Researchers in Toronto investigated healthcare providers’ reasons for initiating antibiotic switches while treating a pulmonary exacerbation, and the subsequent effects of the switch on lung function in adult and pediatric CF patients seen at two Toronto hospitals from 2009 through 2015.

Lung function was determined by forced expiratory volume in one second (FEV1), a test of how much air can be quickly and forcibly exhaled.

They examined a total of 399 pulmonary exacerbations, defined as an increase in respiratory symptoms treated with intravenous antibiotics, among 176 patients. In 105 of these cases (74 people), an antibiotic change occurred, usually within one to two weeks after starting therapy.

Switches included antibiotic additions, subtractions, substitutions, or regimen changes.

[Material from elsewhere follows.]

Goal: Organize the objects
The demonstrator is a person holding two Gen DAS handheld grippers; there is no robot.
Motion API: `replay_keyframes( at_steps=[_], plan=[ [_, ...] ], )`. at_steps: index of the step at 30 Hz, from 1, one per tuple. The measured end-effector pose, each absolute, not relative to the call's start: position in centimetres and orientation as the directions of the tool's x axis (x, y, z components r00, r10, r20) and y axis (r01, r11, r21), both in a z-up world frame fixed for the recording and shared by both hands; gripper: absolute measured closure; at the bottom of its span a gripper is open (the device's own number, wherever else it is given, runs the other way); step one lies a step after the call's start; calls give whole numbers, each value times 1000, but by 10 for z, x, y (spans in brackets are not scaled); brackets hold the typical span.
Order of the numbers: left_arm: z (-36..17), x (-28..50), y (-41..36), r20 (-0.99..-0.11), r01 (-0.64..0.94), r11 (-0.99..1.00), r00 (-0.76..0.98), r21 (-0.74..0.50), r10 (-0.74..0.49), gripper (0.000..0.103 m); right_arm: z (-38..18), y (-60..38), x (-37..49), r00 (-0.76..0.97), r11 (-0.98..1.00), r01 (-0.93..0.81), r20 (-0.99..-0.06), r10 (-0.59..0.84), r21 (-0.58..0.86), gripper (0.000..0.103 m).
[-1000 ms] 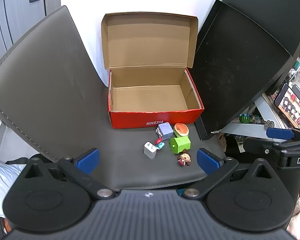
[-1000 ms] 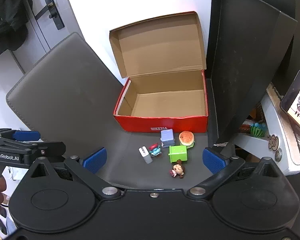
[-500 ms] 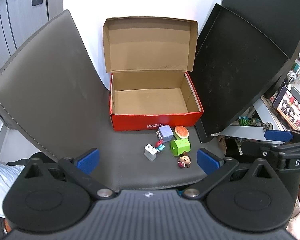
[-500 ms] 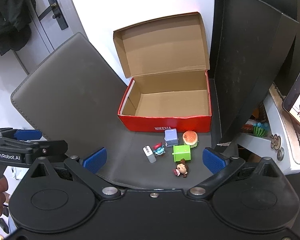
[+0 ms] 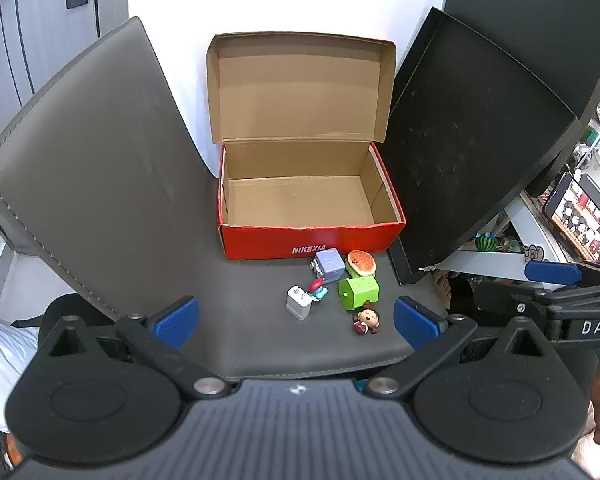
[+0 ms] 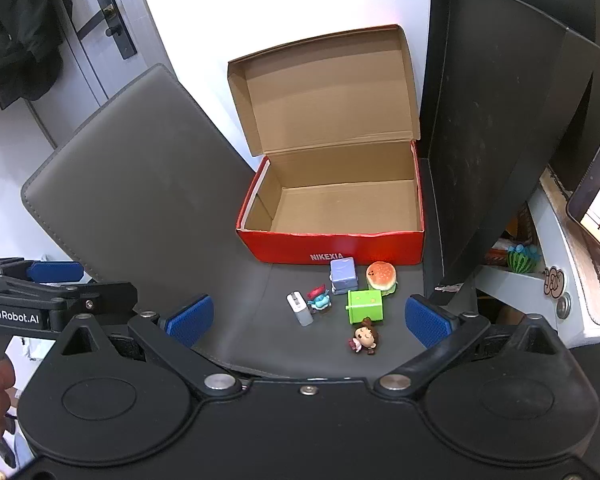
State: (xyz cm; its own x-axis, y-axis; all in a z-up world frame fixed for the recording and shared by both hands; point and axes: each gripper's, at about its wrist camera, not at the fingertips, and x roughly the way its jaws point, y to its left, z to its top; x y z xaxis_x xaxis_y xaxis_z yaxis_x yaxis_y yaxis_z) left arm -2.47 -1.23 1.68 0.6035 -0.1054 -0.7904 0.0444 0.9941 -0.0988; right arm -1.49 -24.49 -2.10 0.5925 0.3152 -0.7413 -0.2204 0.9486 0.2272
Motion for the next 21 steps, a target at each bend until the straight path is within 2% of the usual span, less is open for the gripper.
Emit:
replay_keyframes(
  at_steps=[21],
  plan=[
    [13,-24,-7,-789,30,996,609,-87,-88,0,-23,-233,-15,591,950,-225,-745,309,216,0]
  ],
)
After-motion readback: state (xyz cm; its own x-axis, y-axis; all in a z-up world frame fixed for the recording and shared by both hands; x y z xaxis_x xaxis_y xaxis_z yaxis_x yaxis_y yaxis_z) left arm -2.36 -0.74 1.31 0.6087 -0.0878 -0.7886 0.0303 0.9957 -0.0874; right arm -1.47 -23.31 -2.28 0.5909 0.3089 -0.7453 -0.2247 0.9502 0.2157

Common reasons for such switches included a change in antibiotic administration for discharge patients (i.e., switching to oral medication, 27%), drug reactions (20%), and targeting additional microbes (16%).

In another 39 cases, a switch was made because the exacerbation failed to respond to initial treatment, as evidenced by a lack of symptom improvement (12%) or by FEV1 values not returning to at least 90% of what they were prior to the flare (25%).

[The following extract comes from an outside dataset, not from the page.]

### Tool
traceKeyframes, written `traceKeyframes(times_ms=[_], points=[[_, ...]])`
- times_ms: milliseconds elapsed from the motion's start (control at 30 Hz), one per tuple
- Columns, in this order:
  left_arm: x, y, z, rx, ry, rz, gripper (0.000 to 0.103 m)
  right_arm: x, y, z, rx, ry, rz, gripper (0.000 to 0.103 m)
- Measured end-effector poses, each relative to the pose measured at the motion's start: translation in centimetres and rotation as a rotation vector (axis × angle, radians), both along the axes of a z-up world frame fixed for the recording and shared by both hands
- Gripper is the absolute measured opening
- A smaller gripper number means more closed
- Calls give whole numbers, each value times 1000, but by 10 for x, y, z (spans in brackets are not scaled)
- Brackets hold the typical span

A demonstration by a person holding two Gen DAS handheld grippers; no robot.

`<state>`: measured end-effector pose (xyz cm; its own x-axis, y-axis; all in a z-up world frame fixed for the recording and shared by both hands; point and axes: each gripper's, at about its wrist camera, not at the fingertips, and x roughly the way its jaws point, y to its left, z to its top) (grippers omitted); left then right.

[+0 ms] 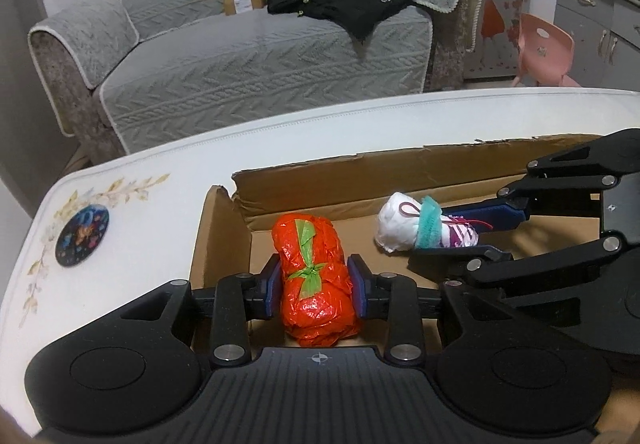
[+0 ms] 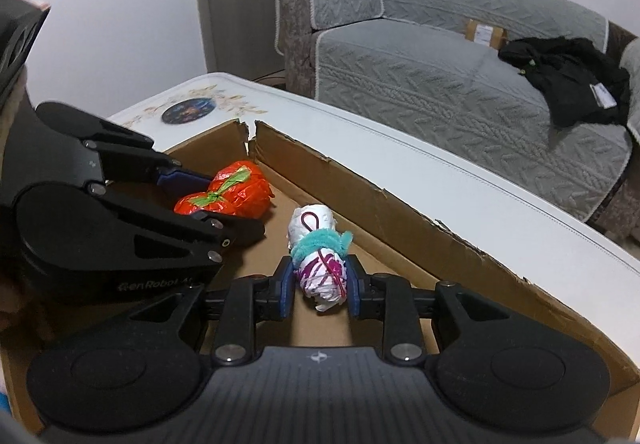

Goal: Organize objects
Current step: 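Carry both bundles into the cardboard box and open both grippers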

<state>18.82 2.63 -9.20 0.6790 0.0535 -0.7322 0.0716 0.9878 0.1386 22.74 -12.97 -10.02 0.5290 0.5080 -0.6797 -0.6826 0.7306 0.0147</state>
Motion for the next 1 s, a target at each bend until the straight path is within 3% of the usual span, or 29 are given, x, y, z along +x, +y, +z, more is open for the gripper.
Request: traceKeyframes(times_ms=[400, 633, 767, 1000], points=[[-26, -3, 5, -36, 27, 25, 43, -17, 3, 6, -54, -6, 76, 25], [-17, 5, 13, 18, 3, 19, 63, -10, 14, 13, -100, -38, 73, 26], [-19, 9, 17, 46, -7, -6, 74, -10, 14, 14, -111, -37, 91, 37], [-39, 12, 35, 29, -44, -9, 81, -20, 6, 26, -66, -29, 96, 48]])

In children, a switch due to a poor lung function response occurred more often (45%) than in adults (14%).

Researchers then assessed whether the switch benefitted lung function in these 39 non-responders by comparing them with 87 non-responders who did not change their antibiotic treatment.

Most clinical features did not differ between the switch and no-switch groups.

Baseline lung function, or that prior to a pulmonary exacerbation, was poorer among those given an antibiotic switch than those who were not. But lung function was similar among patients in both groups at the time a first treatment was initiated.

Overall, those in the switch group saw significantly smaller absolute improvements in FEV1 by the end of treatment, even after switching antibiotics, than those in the no-switch group.

In a final statistical analysis, the researchers determined that an antibiotic switch did not have a significant positive or negative influence on lung function at the end of treatment or at a follow-up about three months later.

The proportion of patients whose FEV1 values returned to at least 90% of baseline values also was not significantly different between those who switched antibiotics and those who did not.

In both adult and pediatric PEx [pulmonary exacerbations], we did not observe any clinical benefit in changing antibiotics in patients with poor initial clinical response as measured by FEV 1 response and return to baseline lung function,” the researchers wrote.

They also noted that “female sex was associated with a decreased relative FEV 1 response at end of treatment and adults with CF had a higher relative FEV 1 response compared to children with CF at the first follow-up visit.” 

However, given the lower baseline FEV1 values among patients who switched antibiotics, findings imply “these individuals may have more substantial lung damage which may affect their treatment response,” the researchers added. Gains in lung health noted with an initial treatment in some patients may be slower to arrive for others, which in turn influences the response of healthcare providers.

It’s also possible that in some cases, the wrong bacteria is being targeted for treatment, or that the cause of the pulmonary exacerbation was not infectious in origin, the researchers suggested.

“In addition to antimicrobial treatment [antibiotics], nonantimicrobial therapies including airway clearance therapies and optimization of nutritional status are also vital during [pulmonary exacerbation] presentations,” the team wrote.